The Yankee offense can score runs, as always. But if they’re going to waltz over the Twins in games at Target Field, they’re likely going to have to do so using speed and defense because I just don’t see either team being likely to overpower the other in the cool evening air at a ballpark that has been reluctant to give up home runs to the gaps or center field in even the warmest days of summer. But make no mistake about it, the Yankees DO have the speed and outfield defense to potentially do serious damage.

Likewise, these are not your 2009 Minnesota Twins, either.

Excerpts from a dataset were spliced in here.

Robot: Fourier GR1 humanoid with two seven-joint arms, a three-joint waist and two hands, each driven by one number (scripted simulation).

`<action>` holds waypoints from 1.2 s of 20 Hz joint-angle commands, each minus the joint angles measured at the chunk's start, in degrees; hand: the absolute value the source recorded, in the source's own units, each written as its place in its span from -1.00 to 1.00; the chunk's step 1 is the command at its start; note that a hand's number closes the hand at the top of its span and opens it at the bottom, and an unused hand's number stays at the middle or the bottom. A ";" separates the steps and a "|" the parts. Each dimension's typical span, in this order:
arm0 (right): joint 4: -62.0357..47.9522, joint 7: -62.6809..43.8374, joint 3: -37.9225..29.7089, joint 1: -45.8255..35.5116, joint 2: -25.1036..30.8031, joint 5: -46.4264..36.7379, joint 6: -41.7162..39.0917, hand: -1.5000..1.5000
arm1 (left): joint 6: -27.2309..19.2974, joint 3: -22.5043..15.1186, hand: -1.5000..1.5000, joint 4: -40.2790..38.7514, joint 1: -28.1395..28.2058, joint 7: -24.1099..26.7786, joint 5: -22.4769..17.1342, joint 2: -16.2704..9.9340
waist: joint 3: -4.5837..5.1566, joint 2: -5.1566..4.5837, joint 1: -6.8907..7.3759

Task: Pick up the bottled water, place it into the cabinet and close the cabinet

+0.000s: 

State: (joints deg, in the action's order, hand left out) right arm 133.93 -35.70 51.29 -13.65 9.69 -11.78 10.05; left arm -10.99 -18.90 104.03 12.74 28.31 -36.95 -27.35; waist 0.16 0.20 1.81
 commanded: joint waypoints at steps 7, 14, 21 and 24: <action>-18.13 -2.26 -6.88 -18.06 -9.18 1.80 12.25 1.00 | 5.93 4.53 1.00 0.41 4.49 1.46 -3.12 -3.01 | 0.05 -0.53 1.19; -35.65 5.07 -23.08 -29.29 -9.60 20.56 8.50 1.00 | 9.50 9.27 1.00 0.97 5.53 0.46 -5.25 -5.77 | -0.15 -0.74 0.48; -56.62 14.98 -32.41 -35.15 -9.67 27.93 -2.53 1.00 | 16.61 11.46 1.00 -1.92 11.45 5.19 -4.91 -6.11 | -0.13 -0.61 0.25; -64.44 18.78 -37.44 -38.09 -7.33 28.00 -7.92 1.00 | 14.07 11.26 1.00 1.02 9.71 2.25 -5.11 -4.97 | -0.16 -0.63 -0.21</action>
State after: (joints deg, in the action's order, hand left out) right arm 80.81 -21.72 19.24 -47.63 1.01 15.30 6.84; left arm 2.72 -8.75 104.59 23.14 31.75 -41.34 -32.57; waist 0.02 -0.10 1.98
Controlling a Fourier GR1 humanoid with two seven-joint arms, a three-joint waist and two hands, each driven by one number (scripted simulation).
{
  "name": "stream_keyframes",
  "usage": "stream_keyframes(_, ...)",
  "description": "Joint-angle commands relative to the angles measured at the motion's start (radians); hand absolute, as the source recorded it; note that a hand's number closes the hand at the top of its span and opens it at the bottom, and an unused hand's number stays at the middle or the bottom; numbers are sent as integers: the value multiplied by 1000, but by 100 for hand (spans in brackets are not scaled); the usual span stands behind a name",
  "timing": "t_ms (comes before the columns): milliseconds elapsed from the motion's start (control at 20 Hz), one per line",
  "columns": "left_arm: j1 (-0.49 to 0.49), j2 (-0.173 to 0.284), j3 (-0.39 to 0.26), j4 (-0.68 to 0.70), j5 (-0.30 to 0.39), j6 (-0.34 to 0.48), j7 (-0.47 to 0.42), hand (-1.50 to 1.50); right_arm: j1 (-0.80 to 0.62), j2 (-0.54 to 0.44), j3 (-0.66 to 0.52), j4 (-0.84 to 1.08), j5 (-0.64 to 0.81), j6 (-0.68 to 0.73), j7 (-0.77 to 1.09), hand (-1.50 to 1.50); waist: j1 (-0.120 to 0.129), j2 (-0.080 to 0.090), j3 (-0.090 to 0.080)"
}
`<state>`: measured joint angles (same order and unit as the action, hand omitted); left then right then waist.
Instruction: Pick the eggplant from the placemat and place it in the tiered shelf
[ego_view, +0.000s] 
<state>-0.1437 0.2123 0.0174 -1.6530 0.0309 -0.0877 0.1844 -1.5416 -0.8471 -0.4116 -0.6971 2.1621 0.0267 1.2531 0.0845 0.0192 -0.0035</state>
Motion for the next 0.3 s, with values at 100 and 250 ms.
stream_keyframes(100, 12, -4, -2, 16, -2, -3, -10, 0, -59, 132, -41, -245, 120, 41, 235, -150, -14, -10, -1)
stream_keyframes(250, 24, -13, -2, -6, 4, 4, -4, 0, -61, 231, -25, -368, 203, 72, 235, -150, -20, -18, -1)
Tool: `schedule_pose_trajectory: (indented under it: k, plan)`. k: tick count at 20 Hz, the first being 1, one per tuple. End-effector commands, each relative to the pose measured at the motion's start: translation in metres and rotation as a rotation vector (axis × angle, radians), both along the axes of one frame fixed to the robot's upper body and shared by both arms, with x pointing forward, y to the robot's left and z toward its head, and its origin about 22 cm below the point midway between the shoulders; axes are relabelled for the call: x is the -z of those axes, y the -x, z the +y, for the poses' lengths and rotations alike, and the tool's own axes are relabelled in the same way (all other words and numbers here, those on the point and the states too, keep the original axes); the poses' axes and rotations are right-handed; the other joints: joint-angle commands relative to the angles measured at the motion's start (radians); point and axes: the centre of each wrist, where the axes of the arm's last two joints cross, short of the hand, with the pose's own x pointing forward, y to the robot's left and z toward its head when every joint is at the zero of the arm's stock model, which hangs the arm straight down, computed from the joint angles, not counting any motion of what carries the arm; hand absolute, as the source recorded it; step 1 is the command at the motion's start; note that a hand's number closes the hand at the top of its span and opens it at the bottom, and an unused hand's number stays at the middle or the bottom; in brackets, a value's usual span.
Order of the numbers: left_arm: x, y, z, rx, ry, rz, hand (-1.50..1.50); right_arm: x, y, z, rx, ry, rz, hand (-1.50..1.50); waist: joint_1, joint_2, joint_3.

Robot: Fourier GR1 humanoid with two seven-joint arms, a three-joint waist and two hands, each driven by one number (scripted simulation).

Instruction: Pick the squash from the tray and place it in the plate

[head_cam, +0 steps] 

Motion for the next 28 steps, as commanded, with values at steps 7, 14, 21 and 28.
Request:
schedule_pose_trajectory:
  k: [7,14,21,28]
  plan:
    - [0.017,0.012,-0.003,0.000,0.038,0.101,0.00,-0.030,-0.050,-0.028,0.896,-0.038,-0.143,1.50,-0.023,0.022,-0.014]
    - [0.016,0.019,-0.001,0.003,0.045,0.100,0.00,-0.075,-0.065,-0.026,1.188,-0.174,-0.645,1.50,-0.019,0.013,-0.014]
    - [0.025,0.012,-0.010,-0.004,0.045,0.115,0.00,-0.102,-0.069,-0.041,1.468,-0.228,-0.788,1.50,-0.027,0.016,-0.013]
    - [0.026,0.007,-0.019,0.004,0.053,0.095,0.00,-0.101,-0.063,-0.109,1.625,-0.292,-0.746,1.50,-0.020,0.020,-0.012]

As the discussion about the likely playoff roster has heated up over the past couple of weeks, there has been a lot said and written about how thin the Twins’ bench will be. That’s fair, to a degree. But if you think having a bench consisting of utility infielders like Nick Punto and Matt Tolbert is problematic, just keep in mind that those two players were in the Twins STARTING infield the last time the Twins lined up for Game 1 against the Yankees… and the Twins’ DH in that game was Brendan Harris. You may have heard that the Twins have a different DH lined up for this year.

There’s no question that, defensively and offensively, the current infield of Valencia, Hardy, Hudson and Cuddyer is a significant improvement over Tolbert, Cabrera, Punto and Cuddyer from 2009.

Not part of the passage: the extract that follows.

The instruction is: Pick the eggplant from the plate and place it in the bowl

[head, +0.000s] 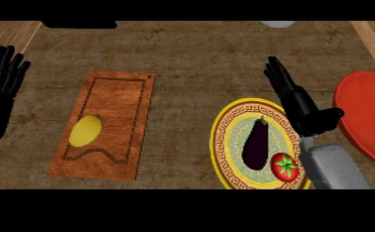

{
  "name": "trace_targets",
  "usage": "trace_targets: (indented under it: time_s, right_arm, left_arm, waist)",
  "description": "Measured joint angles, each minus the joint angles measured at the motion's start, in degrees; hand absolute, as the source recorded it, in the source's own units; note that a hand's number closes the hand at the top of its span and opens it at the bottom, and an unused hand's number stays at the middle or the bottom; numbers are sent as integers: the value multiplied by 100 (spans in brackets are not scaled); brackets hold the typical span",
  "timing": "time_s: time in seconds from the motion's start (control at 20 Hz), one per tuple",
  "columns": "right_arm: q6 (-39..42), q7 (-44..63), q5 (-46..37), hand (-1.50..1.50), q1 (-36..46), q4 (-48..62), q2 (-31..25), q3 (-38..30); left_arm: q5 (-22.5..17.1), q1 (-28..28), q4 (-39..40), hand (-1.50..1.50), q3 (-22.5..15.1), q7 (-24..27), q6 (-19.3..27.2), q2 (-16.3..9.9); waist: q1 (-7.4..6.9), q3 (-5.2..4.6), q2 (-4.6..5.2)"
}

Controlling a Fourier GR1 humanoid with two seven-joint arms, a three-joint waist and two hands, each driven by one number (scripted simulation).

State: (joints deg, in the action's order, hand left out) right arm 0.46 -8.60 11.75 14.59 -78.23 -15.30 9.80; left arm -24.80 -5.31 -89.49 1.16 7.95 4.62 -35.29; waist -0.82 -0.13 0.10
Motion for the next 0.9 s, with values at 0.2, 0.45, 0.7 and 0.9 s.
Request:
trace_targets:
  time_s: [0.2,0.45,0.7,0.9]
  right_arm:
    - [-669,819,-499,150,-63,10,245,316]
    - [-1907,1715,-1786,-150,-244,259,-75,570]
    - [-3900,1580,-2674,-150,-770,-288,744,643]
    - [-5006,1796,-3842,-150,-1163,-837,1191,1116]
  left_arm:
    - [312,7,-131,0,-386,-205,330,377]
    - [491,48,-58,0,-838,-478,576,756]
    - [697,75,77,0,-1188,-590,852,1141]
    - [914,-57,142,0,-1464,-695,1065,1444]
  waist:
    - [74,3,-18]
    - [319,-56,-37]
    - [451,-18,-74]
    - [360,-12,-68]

Of course, many fans are talking about how this year’s outfield defense of Young, Span and Kubel doesn’t measure up to last year. But guess what… that’s exactly the defensive outfield that started Game 1 and Game 3 for the Twins last year. Carlos Gomez essentially played a similar role to what Jason Repko plays this year… late inning defensive replacement.

For those of you who think predicting the Twins will win this series is bordering on crazy, here’s something to consider… the Yankees have entered post-season as the Wild Card team three times. How many times have they survived to move on to the ALCS? Exactly… zero.

Yes, home field advantage in a 5-game series IS a big deal.  It’s even more so in the newly dubbed Ballpark of the Year!

Fasten your seatbelts, folks, I think we’re going to enjoy this ride! – JC

NY Yankees @ Minnesota
Jeter, SS   Span, CF
Swisher, RF   Hudson, O, 2B
Teixeira, 1B   Mauer, C
Rodriguez, A, 3B   Young, D, LF
Cano, 2B   Thome, DH
Thames, DH   Cuddyer, 1B
Posada, C   Kubel, RF
Granderson, CF   Valencia, 3B
Gardner, LF   Hardy, SS
  Sabathia, P     Liriano, P


  1 2 3 4 5 6 7 8 9 R H E
NY Yankees 0 0 0 0 0 4 2 0 0 6 9 0
Minnesota 0 2 1 0 0 1 0 0 0 4 8 0


Just going to let this one sit quietly for a bit – no one really wants to start this way.  But here’s my perception of the game overall:  this was NOT our historical ‘give the game to the Yankees because we’re ‘quaking in our boots’.  This was a well-battled game of baseball that didn’t go our way in the end.  Last year we started really making the Yankees have to play baseball to beat us and then giving it away at the end.  This was the best they had to offer in their pitching rotation so now?  yeah, I’m oddly optimistic!!  Let’s bring it back out there tomorrow and see what they got!

Yankee Fan vs. Jim Crikket, ALDS Offense

In this final installment of the YF vs JC discussion of the Yankee/Twin ALDS series, they take an in-depth look at the two teams’ respective offensive lineups.

Let’s start with a look at the likely starting line ups for the Yankees and Twins.


Jeter, SS   Span, CF
Swisher, RF   Hudson, O, 2B
Teixeira, 1B   Mauer, C
Rodriguez, A, 3B   Young, D, LF
Cano, 2B   Thome, DH
Posada, C   Cuddyer, 1B
Thames / Berkman   Kubel, RF
Granderson,   Valencia, 3B
Gardner   Hardy, SS


Yankee Fan: There is a nice symmetry with this lineup comparison.  The scary parts are the 3-7 hitters, with the 8-9s being setups for the top of the order.  Some speed mixed with some station-to-station guys, and of course, some power through the order.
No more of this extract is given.